Comment ce pauvre être disgracieux et gauche était-il arrivé à faire le métier qui demande le plus de grâce, d’adresse, de ruse et de beauté? Mystère. Paris, d’ailleurs, est plein de filles d’amour laides à dégoûter un gendarme.
Que faisait-elle pendant les six autres jours de la semaine? Plusieurs fois, elle nous avait dit qu’elle travaillait. A quoi? nous l’ignorions, indifférents à son existence.
Et puis, je l’avais à peu près perdue de vue. Notre groupe s’était émietté peu à peu, laissant la place à une autre génération, à qui nous avions aussi laissé Ça ira.
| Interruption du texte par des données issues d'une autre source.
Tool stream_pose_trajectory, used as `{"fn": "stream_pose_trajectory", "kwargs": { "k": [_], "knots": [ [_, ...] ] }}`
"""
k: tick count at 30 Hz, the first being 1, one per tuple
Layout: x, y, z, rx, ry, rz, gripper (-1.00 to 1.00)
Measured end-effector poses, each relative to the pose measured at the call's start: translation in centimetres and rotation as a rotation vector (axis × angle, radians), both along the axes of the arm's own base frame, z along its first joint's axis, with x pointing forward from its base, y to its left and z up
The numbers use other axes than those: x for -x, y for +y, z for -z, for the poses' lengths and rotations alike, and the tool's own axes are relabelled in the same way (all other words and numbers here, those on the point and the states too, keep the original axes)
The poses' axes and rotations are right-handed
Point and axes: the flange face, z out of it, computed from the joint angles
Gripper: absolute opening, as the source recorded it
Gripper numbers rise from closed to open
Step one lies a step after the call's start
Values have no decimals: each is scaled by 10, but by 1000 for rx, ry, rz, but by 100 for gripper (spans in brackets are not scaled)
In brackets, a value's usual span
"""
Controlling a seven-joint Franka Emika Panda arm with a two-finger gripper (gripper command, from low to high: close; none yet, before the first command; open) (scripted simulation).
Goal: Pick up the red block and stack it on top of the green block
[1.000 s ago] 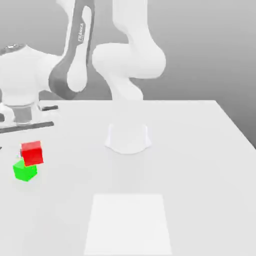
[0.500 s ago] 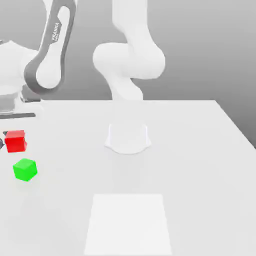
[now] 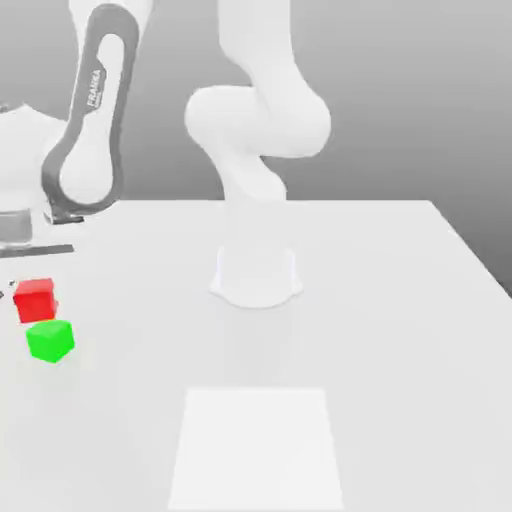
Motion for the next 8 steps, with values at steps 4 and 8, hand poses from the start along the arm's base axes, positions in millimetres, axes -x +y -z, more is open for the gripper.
{"fn": "stream_pose_trajectory", "kwargs": {
  "k": [4,8],
  "knots": [
    [2,2,12,-6,12,-1,-100],
    [4,4,24,-10,26,-4,100]
  ]
}}
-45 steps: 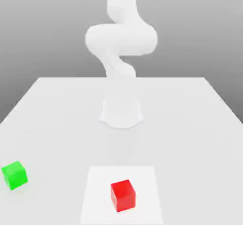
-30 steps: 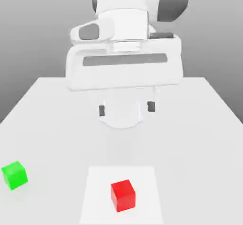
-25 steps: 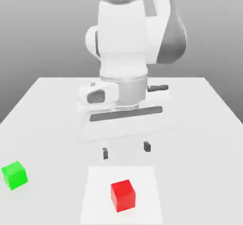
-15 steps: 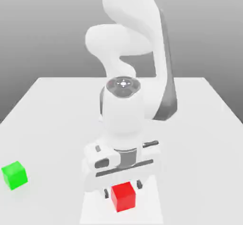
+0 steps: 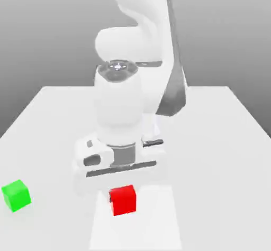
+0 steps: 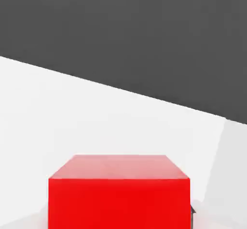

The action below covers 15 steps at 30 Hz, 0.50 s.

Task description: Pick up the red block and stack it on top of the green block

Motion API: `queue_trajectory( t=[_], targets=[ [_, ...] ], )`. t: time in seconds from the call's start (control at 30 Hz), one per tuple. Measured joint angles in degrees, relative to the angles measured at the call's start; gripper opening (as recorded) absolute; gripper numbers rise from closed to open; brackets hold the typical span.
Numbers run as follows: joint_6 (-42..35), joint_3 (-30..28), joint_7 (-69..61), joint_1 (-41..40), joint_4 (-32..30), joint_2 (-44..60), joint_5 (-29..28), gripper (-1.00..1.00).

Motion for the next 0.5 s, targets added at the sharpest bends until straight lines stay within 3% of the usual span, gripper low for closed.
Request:
queue_trajectory(
  t=[0.23,0.37,0.4,0.5],
  targets=[
    [-4.0,-11.1,-1.7,-14.1,3.4,-0.3,2.3,-1.0],
    [1.3,-8.9,-6.2,-17.7,4.5,6.7,8.6,-1.0],
    [2.9,-7.8,-7.4,-18.6,4.6,8.5,10.1,1.0],
    [2.8,-7.8,-7.4,-18.6,4.6,8.5,10.1,1.0]
  ],
)
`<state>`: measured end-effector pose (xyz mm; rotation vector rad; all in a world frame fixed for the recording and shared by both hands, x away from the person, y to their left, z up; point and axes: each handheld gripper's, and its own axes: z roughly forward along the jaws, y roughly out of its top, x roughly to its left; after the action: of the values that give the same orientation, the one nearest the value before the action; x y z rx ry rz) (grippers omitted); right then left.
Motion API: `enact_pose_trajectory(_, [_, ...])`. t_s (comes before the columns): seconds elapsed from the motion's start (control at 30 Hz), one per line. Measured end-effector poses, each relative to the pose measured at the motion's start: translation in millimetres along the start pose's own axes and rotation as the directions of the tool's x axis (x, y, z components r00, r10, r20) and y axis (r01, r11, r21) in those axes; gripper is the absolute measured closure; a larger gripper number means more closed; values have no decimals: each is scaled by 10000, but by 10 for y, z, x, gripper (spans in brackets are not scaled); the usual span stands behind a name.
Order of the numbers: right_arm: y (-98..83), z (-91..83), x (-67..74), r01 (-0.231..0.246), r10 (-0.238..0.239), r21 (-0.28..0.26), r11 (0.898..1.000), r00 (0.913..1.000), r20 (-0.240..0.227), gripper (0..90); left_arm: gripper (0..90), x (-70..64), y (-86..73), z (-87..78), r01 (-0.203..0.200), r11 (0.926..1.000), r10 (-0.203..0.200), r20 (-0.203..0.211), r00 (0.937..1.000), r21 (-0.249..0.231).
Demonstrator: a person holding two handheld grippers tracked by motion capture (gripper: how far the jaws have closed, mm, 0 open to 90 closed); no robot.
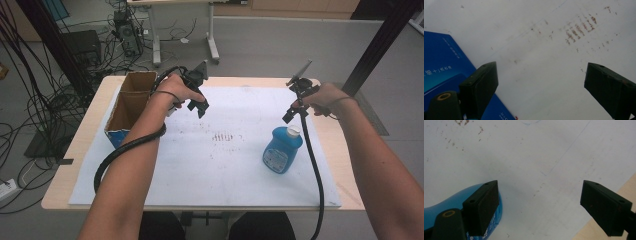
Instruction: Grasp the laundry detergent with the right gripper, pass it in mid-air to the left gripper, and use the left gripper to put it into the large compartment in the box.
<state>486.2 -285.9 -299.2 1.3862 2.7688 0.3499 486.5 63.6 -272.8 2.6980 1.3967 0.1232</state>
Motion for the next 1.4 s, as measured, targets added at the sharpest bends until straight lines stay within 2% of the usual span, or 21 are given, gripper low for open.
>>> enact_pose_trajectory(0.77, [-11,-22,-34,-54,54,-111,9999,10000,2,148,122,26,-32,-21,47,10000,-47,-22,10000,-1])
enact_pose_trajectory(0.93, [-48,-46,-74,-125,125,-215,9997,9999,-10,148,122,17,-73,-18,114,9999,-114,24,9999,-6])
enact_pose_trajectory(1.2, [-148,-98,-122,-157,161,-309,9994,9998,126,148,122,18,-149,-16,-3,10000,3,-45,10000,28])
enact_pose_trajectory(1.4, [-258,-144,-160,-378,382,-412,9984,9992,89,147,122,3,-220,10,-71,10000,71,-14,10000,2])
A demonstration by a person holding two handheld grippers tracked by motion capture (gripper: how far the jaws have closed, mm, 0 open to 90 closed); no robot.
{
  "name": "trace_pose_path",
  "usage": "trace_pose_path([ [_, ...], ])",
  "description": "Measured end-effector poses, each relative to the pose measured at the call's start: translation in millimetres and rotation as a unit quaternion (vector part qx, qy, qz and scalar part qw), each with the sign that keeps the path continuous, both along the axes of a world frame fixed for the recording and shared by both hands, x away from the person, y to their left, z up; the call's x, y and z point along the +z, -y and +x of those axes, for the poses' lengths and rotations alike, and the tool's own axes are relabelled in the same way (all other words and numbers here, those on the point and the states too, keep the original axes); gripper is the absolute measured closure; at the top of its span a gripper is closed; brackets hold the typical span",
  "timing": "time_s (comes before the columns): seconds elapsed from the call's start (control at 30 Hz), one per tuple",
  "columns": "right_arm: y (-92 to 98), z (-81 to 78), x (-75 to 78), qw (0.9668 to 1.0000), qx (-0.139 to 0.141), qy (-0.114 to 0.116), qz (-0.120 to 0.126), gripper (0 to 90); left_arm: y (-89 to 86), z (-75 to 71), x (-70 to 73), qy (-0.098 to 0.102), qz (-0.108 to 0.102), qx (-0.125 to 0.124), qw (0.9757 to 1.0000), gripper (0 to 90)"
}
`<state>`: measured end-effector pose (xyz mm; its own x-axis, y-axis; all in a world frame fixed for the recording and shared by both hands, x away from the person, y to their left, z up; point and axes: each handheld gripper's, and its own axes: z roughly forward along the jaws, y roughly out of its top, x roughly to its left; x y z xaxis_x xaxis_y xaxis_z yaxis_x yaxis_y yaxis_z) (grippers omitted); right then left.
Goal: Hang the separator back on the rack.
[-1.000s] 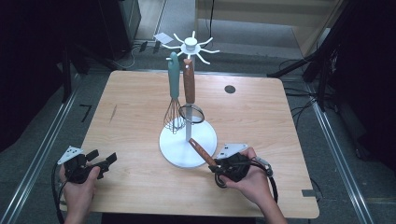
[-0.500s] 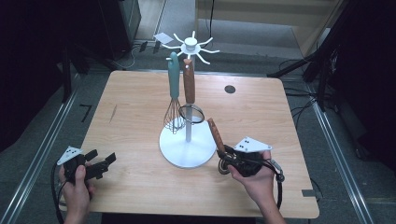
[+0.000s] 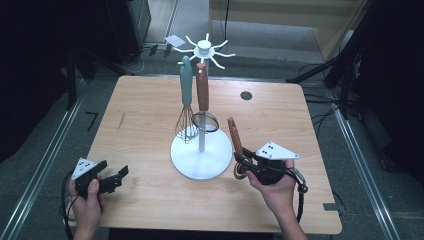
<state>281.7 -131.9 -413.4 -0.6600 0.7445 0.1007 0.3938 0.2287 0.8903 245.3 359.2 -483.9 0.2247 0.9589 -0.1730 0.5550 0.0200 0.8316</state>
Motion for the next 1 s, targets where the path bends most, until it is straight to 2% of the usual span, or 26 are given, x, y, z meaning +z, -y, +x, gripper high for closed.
trace_pose_path([
  [0.53, -4.8, 0.6, 24.7, 0.9987, 0.001, 0.039, 0.031, 71.1, -1.1, 0.6, -0.4, -0.002, -0.007, 0.002, 1.0000, 12.2],
  [0.83, -2.7, 0.3, 34.7, 0.9977, 0.000, 0.046, 0.050, 71.2, 1.6, 0.9, -0.4, -0.004, 0.000, -0.004, 1.0000, 11.9],
  [1.0, -2.6, -1.3, 41.2, 0.9970, -0.001, 0.053, 0.056, 71.2, 0.8, 1.2, -0.5, -0.006, -0.006, -0.003, 1.0000, 11.8],
])
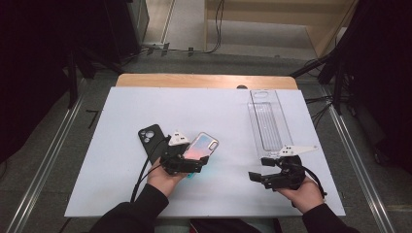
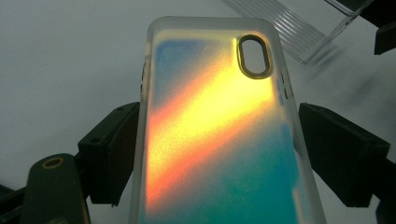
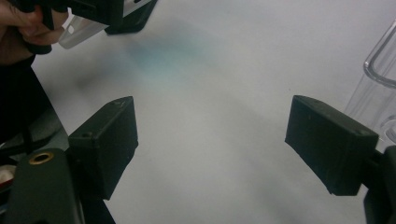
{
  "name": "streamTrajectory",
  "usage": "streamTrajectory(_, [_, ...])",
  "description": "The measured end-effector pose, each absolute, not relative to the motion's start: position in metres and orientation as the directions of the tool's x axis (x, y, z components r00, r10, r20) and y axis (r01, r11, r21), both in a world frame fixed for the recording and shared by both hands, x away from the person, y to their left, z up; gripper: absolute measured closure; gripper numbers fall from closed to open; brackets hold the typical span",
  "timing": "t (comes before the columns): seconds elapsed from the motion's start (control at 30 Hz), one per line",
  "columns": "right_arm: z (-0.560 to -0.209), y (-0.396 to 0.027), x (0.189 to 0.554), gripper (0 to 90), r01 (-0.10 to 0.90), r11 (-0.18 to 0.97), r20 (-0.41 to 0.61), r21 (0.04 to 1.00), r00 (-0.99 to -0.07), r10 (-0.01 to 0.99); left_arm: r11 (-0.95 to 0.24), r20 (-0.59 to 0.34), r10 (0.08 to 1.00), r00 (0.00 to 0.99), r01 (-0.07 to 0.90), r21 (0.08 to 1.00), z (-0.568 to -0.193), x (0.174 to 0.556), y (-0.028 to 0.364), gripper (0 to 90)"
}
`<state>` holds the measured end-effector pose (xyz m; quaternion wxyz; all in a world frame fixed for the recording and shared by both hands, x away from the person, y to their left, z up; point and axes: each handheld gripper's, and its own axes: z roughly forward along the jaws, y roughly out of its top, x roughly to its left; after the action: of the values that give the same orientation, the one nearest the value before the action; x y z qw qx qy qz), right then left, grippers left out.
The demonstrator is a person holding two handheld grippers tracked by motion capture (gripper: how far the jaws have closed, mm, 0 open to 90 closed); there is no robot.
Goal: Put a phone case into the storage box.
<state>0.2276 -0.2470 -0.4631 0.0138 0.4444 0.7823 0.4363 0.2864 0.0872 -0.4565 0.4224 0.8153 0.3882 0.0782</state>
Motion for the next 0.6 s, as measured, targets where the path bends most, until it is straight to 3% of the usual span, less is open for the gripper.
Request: streamTrajectory(0.6, [-0.452, -0.224, 0.238, 15.3, 0.688, 0.155, 0.412, 0.709, -0.582, 0.701, -0.188, -0.178, 0.763, 0.621, 0.478, 0.858, -0.470, 0.267, 0.084, 16.5])
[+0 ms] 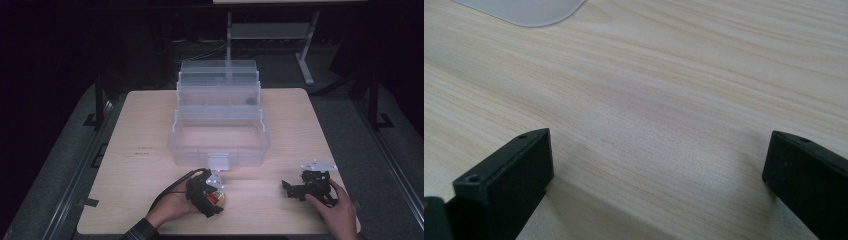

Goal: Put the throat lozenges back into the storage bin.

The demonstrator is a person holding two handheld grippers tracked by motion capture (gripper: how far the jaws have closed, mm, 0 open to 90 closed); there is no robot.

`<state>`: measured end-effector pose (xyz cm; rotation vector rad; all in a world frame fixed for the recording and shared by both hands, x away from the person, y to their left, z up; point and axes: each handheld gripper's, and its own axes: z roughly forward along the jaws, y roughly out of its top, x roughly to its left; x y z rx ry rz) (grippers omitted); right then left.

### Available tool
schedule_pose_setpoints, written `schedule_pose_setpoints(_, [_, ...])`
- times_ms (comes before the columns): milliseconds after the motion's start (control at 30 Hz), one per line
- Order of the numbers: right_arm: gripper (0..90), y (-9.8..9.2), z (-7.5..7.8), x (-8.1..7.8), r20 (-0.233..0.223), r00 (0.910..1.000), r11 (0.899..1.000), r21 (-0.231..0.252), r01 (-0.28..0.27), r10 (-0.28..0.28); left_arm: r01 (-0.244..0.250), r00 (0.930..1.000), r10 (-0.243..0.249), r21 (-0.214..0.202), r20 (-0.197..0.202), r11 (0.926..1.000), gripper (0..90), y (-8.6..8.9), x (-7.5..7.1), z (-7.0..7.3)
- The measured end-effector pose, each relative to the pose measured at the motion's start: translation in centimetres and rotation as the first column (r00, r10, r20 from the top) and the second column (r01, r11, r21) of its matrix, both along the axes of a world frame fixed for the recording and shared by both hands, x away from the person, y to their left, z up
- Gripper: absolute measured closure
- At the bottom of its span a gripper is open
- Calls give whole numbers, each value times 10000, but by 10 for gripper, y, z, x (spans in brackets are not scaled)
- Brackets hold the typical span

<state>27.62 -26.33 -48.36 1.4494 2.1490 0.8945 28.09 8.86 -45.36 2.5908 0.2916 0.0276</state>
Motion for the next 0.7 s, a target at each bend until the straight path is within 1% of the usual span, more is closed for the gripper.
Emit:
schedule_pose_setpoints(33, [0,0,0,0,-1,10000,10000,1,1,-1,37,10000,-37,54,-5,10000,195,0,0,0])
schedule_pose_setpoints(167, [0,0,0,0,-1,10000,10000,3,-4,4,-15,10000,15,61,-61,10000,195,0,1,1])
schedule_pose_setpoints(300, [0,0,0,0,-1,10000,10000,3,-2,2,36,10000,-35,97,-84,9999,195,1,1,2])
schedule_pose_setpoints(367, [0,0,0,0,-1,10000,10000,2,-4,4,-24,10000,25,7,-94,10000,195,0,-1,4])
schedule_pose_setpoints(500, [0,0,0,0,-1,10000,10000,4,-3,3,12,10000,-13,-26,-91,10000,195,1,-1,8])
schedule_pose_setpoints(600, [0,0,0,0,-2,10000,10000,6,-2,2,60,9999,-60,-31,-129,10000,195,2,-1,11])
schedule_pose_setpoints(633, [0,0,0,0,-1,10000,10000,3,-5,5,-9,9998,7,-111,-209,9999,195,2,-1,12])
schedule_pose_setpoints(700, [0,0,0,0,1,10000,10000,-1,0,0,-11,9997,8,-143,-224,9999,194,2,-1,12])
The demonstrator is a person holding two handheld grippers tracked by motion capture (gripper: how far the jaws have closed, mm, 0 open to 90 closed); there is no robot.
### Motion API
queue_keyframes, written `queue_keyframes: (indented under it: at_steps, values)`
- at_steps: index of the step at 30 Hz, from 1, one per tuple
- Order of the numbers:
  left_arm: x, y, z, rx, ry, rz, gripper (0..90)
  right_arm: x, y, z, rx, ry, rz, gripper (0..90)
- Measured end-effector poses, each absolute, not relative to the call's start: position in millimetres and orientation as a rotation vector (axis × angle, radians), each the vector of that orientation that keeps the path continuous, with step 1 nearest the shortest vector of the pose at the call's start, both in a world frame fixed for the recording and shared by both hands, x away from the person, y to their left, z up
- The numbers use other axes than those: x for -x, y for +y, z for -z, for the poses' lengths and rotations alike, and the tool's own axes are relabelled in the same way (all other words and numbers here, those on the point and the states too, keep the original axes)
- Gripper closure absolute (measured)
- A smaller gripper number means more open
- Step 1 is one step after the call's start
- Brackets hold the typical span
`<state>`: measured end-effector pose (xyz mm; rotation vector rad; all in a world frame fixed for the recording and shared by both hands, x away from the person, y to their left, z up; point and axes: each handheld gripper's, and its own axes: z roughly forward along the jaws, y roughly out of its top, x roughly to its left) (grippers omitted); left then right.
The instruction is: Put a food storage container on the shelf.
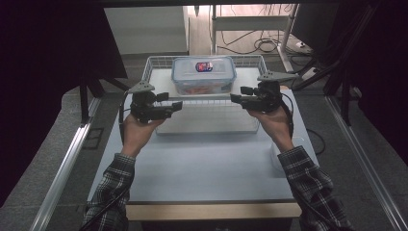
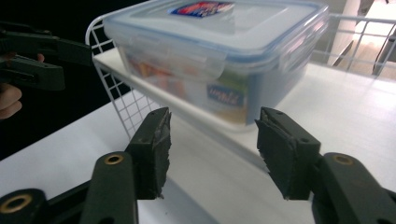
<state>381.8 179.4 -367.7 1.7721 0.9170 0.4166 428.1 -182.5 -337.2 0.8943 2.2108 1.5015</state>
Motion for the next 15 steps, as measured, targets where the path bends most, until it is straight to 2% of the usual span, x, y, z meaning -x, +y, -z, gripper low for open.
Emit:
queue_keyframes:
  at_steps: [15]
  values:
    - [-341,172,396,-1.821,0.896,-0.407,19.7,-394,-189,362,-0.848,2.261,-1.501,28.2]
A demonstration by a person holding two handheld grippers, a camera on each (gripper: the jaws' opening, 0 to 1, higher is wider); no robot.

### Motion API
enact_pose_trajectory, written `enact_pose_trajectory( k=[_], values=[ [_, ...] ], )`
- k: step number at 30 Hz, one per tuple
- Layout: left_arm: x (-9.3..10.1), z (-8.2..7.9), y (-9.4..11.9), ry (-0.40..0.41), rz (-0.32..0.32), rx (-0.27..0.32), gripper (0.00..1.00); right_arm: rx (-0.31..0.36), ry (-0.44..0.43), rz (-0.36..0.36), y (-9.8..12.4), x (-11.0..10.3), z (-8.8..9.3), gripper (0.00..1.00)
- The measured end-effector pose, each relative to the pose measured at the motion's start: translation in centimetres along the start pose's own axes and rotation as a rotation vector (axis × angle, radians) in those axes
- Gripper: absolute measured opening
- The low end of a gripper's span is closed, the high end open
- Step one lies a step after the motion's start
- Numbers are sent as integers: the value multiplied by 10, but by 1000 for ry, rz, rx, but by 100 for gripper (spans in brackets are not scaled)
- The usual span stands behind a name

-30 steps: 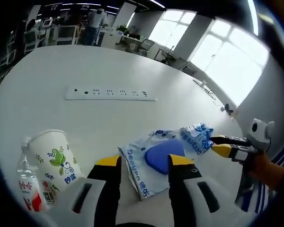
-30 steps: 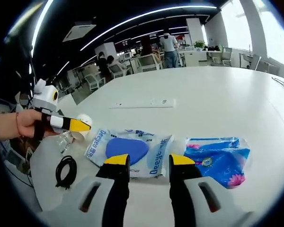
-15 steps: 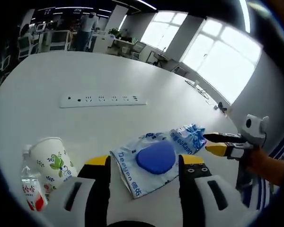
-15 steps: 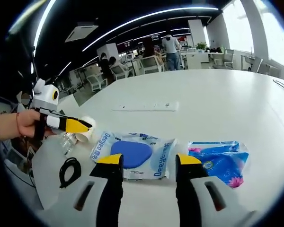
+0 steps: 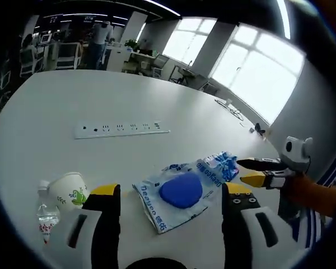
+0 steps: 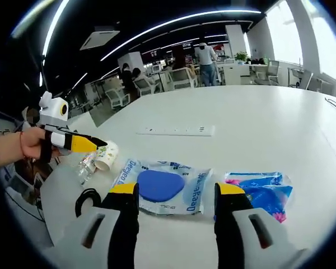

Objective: Arrange the tabletop items into an orderly group along one side of the table until the central work area is clear of visible clutter.

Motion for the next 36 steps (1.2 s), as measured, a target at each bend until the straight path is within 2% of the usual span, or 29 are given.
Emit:
enact_pose_trajectory(
  k=[4,16,31,36],
  values=[
    [2,-3,9,-12,-1,10,82,6,3,-3,4,-2,-3,55],
    [7,-8,35,-52,-5,40,90,16,14,-14,15,-9,-7,59],
    [9,-5,76,-89,-26,68,91,20,36,-38,30,-26,-9,63],
    [8,1,90,-100,-36,74,91,20,46,-40,35,-31,-9,63]
  ],
)
Point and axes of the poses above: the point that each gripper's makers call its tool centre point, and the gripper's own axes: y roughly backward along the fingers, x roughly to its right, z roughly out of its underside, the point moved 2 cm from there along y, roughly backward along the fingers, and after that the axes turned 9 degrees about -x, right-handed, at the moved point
Je l’appris en allant déjeuner chez Fournaise de temps en temps.
Nos successeurs, ignorant pourquoi nous l’avions baptisée ainsi, avaient cru à un nom d’Orientale et la nommaient Zaïra; puis ils avaient cédé à leur tour leurs canots et quelques canotières à la génération suivante. (Une génération de canotiers vit, en général, trois ans sur l’eau, puis quitte la Seine pour entrer dans la magistrature, la médecine ou la politique.)
Zaïra était alors devenue Zara, puis, plus tard, Zara s’était encore modifié en Sarah. On la crut alors israélite.
Les tout derniers, ceux à monocle, l’appelaient donc tout simplement «La Juive».
Puis elle disparut.
Et voilà que je la retrouvais marchande de tabac à Barviller.